75 years ago: Japanese military attacks Chahar province in China



TangguTanggu truce negotiations

The Japanese military launched an assault on China’s Chahar province this week in 1935, one of several efforts to assert the authority of Japanese imperialism on Chinese territory.



The Japanese Government claimed that Chinese forces had violated the Tanggu Truce of 1933 by occupying the demilitarized zone between China’s Chahar and Jehol provinces. The Tanggu truce had brought an end to combat that began with Japan’s invasion of Manchuria in 1931.


The Japanese military answered the presence of a relatively small number of Chinese soldiers—an anti-Japanese militia numbering approximately 600 and not recognized by the Chinese government—by launching a major mobilization which included 4,000 troops, 20 field guns, several armored cars and eight airplanes, two of which were bombers. During the fight against the Chinese militia, the Japanese force extended its reach to attack a number of targets in Chahar province, overwhelming several small villages in the region with its extensive firepower.
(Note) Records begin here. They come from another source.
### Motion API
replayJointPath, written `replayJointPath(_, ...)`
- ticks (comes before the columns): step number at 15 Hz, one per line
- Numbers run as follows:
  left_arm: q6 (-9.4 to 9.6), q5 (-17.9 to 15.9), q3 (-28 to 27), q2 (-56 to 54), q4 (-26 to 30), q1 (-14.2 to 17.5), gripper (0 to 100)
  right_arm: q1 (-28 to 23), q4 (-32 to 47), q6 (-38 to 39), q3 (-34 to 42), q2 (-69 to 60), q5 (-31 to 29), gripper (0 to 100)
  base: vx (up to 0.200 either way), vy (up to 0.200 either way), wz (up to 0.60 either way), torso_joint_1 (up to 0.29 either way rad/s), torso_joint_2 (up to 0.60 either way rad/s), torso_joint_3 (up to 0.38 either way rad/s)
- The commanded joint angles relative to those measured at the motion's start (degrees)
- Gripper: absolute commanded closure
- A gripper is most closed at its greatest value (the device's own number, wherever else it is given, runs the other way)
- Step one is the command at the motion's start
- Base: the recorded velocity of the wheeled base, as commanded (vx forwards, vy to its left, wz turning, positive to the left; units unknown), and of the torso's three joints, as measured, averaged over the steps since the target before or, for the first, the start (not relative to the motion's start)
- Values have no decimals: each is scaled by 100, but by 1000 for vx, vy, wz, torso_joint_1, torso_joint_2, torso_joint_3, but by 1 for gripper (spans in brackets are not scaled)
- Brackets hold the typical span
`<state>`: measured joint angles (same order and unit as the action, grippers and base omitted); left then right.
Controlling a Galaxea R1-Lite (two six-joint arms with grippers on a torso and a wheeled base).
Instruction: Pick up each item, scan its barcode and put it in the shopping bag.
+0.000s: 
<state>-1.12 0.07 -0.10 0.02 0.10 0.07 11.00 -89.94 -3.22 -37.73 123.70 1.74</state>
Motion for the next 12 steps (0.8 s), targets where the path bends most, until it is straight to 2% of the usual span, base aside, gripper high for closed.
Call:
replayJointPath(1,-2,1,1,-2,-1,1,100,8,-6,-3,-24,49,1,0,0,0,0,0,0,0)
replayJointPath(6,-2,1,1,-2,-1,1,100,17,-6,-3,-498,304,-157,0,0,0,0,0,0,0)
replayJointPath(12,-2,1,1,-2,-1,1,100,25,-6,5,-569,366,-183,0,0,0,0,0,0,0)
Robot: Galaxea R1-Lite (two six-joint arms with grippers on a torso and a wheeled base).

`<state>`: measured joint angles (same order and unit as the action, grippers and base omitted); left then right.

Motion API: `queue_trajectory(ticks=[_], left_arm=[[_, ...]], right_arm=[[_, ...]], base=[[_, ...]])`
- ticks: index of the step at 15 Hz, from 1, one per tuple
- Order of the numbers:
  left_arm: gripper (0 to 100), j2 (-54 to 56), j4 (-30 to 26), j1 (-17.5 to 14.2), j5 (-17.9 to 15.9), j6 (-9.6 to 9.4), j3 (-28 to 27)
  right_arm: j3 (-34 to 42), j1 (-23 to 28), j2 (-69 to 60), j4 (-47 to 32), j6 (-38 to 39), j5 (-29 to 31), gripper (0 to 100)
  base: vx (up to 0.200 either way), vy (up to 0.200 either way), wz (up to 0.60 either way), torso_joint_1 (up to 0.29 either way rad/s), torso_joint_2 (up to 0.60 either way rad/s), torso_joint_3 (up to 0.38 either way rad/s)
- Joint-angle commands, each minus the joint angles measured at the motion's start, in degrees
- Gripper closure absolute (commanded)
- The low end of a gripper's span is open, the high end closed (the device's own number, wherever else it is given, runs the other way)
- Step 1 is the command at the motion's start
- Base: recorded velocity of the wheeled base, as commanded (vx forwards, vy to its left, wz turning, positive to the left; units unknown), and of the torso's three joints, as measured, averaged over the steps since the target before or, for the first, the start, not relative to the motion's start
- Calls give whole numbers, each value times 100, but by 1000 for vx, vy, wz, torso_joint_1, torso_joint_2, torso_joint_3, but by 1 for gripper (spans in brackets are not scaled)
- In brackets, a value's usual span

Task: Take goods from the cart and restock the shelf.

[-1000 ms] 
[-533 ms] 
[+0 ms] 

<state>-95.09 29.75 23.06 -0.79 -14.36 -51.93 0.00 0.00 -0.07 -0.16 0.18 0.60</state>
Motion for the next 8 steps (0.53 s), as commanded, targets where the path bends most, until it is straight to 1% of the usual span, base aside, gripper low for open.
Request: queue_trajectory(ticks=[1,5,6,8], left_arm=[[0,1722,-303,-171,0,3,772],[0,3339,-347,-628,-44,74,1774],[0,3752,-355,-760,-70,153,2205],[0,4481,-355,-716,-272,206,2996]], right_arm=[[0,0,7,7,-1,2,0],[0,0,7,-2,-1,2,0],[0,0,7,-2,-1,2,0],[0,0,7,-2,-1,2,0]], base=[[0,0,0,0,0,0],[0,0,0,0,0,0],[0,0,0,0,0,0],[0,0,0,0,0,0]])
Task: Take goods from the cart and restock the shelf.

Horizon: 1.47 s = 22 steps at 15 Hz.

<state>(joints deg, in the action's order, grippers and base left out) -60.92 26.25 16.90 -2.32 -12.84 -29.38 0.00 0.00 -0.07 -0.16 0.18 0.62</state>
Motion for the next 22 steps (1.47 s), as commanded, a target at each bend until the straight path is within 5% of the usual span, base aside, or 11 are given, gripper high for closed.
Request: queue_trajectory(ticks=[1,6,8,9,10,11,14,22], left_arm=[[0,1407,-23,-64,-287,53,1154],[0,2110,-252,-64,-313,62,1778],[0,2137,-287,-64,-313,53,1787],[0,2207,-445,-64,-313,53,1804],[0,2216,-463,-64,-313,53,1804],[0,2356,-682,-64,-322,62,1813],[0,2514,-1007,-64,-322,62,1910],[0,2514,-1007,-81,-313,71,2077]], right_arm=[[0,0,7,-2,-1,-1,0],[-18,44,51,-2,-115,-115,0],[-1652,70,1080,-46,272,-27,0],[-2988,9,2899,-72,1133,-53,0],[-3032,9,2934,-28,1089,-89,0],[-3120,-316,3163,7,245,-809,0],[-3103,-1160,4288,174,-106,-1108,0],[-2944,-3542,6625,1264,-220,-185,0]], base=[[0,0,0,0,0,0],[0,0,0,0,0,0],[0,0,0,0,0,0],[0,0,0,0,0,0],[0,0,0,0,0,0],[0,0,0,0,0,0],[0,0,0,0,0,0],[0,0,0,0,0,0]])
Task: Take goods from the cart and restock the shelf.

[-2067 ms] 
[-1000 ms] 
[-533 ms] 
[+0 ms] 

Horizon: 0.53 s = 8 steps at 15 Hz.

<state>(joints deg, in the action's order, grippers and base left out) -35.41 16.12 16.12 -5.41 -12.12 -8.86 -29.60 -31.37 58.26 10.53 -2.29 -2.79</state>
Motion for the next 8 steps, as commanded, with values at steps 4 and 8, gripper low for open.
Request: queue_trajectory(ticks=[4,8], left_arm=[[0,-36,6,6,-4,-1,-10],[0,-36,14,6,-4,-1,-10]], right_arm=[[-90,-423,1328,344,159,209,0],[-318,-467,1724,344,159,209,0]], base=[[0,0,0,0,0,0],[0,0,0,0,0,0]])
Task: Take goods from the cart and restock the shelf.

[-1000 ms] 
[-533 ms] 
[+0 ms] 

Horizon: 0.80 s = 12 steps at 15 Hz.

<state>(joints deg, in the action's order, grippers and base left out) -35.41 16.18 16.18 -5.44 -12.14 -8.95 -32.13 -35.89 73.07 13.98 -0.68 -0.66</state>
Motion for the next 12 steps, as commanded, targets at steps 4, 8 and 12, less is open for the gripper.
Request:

In spite of the immediate pretext used by the Japanese government for the assault, the extension of Japan’s military forces into Chahar province had long been expected. Situated between Mongolia and the Japanese puppet state of Manchukuo, Chahar province was of strategic significance for the expansion of Japanese imperialism in the region because it contained an important route connecting Mongolia—allied with the Soviet Union—and Northern China.


100 years ago: Germany, France, US near trade war



MarkA 1000 Mark bill, 1910

On January 18, 1910, the German government cabled the administration of President William Howard Taft warning of “trade hostilities” over the imposition of tariffs as a result of the Payne-Aldrich Tariff Act of 1909, which increased US duties on hundreds of goods.



In response, Germany threatened to put in place its general tariff, or “fighting tariff,” as it was called by the press, on all US goods on February 8. By that date, German law would no longer allow “the concessions hitherto granted to American wares,” a German trade representative warned the US Chamber of Commerce. The US, in turn, demanded a reduction of the German tariff on US meats, threatening Germany with its maximum duty regime of 25 percent on all products if the Kaiserreich did not relent by April 1, 1910.


Also on January 18, Taft listed nations that would receive the lowest possible US tariff, including the United Kingdom, Italy and Russia. Conspicuous in their absence from the list, in addition to Germany, were France and Austria-Hungary. The French ambassador to the US, Jean Jules Jusserand, said Paris regarded US “tariff pretensions as excessive,” but said that a new law gave France “the chance to retaliate, which would precipitate a veritable commercial war.”